§ **EXERCISE OBJECTIVE**
Everything from the first line of the material below through the line containing "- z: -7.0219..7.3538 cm" is to be printed exactly, and nothing more.

------------------------------------------------------------------------

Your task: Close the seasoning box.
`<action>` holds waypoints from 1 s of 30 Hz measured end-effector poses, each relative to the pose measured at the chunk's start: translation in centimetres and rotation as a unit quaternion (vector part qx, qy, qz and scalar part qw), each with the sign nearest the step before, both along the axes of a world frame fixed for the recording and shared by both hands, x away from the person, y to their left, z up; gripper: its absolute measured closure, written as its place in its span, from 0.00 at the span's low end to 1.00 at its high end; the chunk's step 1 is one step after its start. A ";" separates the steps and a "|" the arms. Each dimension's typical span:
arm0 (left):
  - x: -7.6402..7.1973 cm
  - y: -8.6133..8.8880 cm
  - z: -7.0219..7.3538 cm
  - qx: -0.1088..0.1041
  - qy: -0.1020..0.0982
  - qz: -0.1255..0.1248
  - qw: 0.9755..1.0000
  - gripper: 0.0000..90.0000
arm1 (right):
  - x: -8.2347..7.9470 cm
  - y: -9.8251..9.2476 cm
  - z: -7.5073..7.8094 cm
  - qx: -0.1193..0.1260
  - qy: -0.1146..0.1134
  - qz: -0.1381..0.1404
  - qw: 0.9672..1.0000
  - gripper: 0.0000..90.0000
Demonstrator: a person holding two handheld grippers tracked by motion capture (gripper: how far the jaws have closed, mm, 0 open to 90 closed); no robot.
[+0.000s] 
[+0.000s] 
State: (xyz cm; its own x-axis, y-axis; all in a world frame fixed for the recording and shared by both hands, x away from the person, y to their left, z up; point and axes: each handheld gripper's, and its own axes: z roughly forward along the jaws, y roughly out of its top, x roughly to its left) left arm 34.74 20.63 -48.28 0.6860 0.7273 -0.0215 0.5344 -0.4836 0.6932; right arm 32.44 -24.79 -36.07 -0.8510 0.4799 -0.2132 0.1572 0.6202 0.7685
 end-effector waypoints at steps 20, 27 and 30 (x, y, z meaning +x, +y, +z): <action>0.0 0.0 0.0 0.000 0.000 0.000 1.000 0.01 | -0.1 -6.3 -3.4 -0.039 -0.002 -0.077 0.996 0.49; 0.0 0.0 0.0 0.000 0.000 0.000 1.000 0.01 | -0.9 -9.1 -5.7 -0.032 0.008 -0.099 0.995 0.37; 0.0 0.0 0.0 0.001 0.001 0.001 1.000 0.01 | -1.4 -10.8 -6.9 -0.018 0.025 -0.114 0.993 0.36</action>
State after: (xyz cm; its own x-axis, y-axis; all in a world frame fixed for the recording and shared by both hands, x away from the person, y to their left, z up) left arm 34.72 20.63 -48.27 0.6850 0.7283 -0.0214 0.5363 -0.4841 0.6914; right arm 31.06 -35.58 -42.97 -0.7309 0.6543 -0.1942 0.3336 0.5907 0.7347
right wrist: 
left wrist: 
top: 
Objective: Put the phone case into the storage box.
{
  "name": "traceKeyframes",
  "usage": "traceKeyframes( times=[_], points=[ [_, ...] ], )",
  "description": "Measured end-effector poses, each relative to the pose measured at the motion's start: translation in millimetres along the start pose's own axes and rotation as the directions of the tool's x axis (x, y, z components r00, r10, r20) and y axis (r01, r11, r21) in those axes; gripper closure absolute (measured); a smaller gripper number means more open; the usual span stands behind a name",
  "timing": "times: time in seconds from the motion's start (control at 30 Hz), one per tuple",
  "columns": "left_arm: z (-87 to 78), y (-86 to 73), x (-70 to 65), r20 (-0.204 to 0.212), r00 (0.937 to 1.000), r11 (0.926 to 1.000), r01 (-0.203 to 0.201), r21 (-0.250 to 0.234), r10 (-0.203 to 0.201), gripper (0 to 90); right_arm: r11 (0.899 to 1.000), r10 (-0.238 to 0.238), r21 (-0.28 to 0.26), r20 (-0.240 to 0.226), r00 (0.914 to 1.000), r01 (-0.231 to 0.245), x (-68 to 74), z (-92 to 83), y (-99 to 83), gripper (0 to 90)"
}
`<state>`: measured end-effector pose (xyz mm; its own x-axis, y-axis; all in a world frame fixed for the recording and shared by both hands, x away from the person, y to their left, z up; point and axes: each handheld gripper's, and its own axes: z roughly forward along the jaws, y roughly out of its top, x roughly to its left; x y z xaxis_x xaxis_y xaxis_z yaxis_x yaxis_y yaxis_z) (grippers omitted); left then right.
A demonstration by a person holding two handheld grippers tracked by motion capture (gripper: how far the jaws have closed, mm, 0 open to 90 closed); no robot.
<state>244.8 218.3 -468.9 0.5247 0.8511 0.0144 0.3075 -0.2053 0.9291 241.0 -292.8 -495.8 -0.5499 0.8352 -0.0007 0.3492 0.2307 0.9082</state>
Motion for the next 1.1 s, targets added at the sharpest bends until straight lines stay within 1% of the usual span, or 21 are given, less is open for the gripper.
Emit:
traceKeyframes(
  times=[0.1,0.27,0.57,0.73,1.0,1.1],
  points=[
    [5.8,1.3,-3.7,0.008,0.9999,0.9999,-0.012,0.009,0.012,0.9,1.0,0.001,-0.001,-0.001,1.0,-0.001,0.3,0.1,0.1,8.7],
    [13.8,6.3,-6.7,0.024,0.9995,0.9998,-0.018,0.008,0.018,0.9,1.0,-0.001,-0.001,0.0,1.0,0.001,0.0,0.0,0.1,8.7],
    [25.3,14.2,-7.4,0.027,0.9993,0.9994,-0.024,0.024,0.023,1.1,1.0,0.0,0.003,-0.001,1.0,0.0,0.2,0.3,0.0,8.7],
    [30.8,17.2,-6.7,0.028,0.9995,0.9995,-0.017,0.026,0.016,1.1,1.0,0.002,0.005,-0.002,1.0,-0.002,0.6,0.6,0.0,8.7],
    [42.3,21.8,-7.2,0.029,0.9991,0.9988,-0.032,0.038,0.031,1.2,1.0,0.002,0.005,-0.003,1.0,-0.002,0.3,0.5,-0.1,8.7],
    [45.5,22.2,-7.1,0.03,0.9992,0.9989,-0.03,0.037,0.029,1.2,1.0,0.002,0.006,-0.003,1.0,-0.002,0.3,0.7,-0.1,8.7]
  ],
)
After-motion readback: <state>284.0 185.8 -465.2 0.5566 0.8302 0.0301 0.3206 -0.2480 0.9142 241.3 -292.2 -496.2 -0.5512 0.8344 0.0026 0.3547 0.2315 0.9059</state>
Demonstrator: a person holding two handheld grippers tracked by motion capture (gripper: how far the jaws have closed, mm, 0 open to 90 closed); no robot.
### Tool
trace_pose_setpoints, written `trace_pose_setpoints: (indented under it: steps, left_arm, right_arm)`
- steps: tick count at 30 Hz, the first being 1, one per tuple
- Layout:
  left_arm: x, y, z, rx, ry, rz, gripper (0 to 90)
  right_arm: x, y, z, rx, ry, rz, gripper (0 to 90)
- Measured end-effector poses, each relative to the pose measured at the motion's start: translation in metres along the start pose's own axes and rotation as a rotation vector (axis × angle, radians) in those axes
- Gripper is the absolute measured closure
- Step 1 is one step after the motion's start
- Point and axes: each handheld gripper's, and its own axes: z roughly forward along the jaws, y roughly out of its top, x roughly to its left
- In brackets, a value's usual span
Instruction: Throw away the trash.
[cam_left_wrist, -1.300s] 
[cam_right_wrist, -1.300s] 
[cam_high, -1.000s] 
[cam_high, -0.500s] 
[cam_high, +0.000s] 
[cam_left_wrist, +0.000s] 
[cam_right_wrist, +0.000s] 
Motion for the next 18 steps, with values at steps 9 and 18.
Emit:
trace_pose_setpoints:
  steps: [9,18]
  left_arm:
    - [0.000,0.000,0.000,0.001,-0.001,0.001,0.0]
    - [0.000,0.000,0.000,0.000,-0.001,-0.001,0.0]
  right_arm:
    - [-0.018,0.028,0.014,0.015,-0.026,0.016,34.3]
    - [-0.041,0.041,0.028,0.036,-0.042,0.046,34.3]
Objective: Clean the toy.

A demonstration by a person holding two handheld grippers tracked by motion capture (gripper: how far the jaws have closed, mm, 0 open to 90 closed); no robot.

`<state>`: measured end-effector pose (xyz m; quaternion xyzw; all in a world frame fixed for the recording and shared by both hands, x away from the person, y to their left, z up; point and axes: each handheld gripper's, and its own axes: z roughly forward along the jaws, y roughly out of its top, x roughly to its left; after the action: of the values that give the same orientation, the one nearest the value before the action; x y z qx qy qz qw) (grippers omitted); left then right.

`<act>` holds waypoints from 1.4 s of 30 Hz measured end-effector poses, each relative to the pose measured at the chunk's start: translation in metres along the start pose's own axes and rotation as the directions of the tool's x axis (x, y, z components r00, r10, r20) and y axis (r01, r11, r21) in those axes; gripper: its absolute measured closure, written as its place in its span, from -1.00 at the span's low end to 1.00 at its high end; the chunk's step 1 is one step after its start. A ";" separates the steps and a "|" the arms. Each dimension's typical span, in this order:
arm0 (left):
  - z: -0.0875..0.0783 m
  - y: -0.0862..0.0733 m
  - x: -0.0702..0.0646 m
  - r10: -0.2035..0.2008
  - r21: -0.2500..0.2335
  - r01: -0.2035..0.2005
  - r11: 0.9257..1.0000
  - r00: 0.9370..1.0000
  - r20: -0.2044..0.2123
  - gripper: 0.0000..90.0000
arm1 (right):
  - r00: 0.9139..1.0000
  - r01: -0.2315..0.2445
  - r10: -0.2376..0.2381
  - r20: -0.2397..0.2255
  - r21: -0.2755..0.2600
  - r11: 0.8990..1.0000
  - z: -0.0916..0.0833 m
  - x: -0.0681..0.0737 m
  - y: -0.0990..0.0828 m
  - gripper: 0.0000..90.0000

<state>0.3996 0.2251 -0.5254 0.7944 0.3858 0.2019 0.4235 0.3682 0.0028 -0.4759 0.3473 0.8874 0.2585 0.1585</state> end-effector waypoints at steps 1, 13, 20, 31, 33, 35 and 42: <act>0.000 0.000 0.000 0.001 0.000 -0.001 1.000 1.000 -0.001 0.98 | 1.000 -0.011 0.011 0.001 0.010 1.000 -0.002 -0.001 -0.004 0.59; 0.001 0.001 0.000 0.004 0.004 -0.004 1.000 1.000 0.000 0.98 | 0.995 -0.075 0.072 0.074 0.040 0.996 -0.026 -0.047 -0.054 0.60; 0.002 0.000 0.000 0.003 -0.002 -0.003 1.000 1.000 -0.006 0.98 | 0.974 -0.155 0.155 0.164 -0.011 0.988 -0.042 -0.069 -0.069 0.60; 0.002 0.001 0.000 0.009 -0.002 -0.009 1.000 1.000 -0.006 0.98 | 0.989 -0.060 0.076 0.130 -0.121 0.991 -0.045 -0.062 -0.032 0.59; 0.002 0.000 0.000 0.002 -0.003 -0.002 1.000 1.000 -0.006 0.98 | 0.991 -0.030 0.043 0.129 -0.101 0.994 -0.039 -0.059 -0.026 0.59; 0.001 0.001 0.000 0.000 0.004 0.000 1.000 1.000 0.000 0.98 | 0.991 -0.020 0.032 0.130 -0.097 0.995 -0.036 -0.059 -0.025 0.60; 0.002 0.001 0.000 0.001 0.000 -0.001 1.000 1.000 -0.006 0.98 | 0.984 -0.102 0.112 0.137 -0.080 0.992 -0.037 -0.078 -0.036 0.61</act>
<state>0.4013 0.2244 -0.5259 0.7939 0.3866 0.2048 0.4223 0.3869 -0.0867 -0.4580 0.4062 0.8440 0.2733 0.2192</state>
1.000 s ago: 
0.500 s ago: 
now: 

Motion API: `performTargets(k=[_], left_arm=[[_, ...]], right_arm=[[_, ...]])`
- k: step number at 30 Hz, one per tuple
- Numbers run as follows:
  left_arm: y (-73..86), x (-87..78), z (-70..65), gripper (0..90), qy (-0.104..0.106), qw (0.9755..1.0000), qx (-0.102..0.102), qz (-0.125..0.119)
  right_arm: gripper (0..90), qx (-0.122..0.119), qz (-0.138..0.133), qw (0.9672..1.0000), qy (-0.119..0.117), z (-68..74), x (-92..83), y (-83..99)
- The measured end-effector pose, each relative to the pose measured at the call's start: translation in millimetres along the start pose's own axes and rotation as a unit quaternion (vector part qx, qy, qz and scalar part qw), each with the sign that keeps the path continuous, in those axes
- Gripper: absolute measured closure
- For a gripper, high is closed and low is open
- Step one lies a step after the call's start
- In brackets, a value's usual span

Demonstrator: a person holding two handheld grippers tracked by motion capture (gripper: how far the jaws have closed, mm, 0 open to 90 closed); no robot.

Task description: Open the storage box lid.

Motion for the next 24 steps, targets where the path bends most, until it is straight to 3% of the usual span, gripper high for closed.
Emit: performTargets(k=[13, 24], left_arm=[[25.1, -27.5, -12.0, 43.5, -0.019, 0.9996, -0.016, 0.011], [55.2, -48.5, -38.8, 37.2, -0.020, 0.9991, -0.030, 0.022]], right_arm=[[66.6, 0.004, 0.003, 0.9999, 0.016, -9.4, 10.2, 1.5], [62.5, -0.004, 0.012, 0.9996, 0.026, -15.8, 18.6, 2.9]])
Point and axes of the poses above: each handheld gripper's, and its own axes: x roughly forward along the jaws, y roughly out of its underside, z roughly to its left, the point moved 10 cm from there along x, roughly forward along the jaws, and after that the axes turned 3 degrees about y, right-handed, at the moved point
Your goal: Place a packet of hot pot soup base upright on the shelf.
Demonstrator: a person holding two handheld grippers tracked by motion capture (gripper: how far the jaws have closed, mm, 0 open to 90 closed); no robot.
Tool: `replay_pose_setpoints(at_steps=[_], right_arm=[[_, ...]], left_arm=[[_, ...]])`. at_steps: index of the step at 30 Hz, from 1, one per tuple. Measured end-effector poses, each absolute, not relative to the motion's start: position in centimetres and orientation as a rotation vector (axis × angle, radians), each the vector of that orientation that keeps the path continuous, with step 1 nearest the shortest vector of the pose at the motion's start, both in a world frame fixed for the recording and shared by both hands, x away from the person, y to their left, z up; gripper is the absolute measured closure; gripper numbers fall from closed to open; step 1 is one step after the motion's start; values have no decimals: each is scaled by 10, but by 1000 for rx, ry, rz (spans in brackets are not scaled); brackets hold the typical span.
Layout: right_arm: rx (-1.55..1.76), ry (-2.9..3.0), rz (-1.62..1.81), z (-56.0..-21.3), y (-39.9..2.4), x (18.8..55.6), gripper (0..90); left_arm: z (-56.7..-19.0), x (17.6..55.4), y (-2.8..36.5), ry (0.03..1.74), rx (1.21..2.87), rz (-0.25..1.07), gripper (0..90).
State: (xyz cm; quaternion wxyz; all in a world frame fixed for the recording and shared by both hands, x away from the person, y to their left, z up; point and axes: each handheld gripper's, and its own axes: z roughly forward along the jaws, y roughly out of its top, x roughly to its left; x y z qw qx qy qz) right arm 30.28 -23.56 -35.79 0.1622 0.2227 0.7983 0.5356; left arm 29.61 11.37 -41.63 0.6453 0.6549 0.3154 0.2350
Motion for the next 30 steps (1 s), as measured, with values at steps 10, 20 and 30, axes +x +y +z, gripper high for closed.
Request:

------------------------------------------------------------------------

§ **RESULT FOR THIS TASK**
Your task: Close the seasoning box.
`<action>` holds waypoints from 1 s of 30 Hz measured end-effector poses, each relative to the pose measured at the chunk's start: translation in centimetres and rotation as a unit quaternion (vector part qx, qy, qz and scalar part qw), each with the sign nearest the step before, both along the axes of a world frame fixed for the recording and shared by both hands, x away from the person, y to their left, z up; gripper: its absolute measured closure, written as its place in its span, from 0.00 at the span's low end to 1.00 at its high end; the chunk's step 1 is one step after its start. A ";" separates the steps and a "|" the arms. Each dimension's typical span:
arm0 (left):
  - x: -7.6402..7.1973 cm
  - y: -8.6133..8.8880 cm
  - z: -7.0219..7.3538 cm

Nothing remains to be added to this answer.